[Pacemaker] (solved) Dual primary drbd resouce not promoted on one host
Jürgen Herrmann
Juergen.Herrmann at XLhost.de
Wed Feb 13 13:58:24 UTC 2013
Am 06.02.2013 00:00, schrieb Jake Smith:
> ----- Original Message -----
>> From: "Jürgen Herrmann" <Juergen.Herrmann at XLhost.de>
>> To: "Jake Smith" <jsmith at argotec.com>, "The Pacemaker cluster
>> resource manager" <pacemaker at oss.clusterlabs.org>
>> Sent: Tuesday, February 5, 2013 4:00:48 PM
>> Subject: Re: [Pacemaker] Dual primary drbd resouce not promoted on
>> one host
>>
>> Am 05.02.2013 16:32, schrieb Jake Smith:
>> > ----- Original Message -----
>> >> From: "Jürgen Herrmann" <Juergen.Herrmann at XLhost.de>
>> >> To: pacemaker at oss.clusterlabs.org
>> >> Sent: Tuesday, February 5, 2013 7:04:26 AM
>> >> Subject: [Pacemaker] Dual primary drbd resouce not promoted on
>> one
>> >> host
>> >>
>> >> Hi there!
>> >>
>> >> I have the following problem:
>> >>
>> >> I have a 2 node cluster with a dual primary drbd resource. On top
>> >> of it sits an OCFS2 file system. nodes: app1a, app1b
>> >>
>> >> Now today I had the following scenario (occurred several times
>> >> now):
>> >> - crm node standby app1a
>> >> - poweroff app1a for hdd replacement (hw raid controller)
>> >> - poweron app1a
>> >> - crm node online app1a
>> >>
>> >> all the other resources come back up as expecte, expect the
>> master
>> >> slave set for the dual primary drbd.
>> >>
>> >> here's the relevant portion of my cluster config:
>> >>
>> >> node app1a.xlhost.de \
>> >> attributes standby="off"
>> >> node app1b.xlhost.de \
>> >> attributes standby="off"
>> >> primitive resDLM ocf:pacemaker:controld \
>> >> op start interval="0" timeout="90s" \
>> >> op stop interval="0" timeout="100s" \
>> >> op monitor interval="120s"
>> >> primitive resDRBD0 ocf:linbit:drbd \
>> >> op monitor interval="23" role="Slave" timeout="30" \
>> >> op monitor interval="13" role="Master" timeout="20" \
>> >> op start interval="0" timeout="240s" \
>> >> op promote interval="0" timeout="240s" \
>> >> op demote interval="0" timeout="100s" \
>> >> op stop interval="0" timeout="100s" \
>> >> params drbd_resource="drbd0"
>> >> primitive resFSDRBD0 ocf:heartbeat:Filesystem \
>> >> params device="/dev/drbd0" directory="/mnt/drbd0"

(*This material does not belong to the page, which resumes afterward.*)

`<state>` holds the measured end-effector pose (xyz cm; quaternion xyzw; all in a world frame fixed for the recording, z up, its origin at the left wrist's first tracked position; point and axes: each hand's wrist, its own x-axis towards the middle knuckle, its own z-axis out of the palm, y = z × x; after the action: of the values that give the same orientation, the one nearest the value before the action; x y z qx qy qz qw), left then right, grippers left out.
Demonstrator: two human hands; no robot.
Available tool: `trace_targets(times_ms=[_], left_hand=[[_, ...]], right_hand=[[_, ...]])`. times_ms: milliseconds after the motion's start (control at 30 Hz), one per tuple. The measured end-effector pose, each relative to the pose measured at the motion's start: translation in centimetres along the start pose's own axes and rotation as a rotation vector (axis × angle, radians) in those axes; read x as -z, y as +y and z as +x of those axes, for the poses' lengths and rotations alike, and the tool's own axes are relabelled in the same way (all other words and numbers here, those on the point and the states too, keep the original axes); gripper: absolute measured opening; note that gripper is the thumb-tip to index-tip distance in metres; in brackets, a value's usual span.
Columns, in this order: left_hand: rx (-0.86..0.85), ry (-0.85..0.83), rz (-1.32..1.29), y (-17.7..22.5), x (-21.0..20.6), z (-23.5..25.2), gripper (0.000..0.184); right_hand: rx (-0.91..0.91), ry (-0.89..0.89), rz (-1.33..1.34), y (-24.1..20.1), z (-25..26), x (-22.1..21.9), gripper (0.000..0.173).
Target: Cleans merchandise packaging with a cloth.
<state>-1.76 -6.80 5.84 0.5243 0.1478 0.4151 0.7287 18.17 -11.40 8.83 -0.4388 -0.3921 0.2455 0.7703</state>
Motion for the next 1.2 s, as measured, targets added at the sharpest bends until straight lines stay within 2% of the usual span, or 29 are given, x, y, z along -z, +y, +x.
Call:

>> >> fstype="ocfs2" options="noatime,intr,nodiratime,heartbeat=none" \
>> >> op monitor interval="120s" timeout="50s" \
>> >> op start interval="0" timeout="70s" \
>> >> op stop interval="0" timeout="70s"
>> >> primitive resO2CB ocf:pacemaker:o2cb \
>> >> op start interval="0" timeout="90s" \
>> >> op stop interval="0" timeout="100s" \
>> >> op monitor interval="120s"
>> >> ms msDRBD0 resDRBD0 \
>> >> meta master-max="2" master-node-max="1" clone-max="2"
>> >> clone-node-max="1" notify="true" target-role="Master"
>> >> clone cloneDLM resDLM \
>> >> meta globally-unique="false" interleave="true"
>> >> target-role="Started"
>> >> clone cloneFSDRBD0 resFSDRBD0 \
>> >> meta interleave="true" globally-unique="false"
>> >> target-role="Started"
>> >> clone cloneO2CB resO2CB \
>> >> meta globally-unique="false" interleave="true"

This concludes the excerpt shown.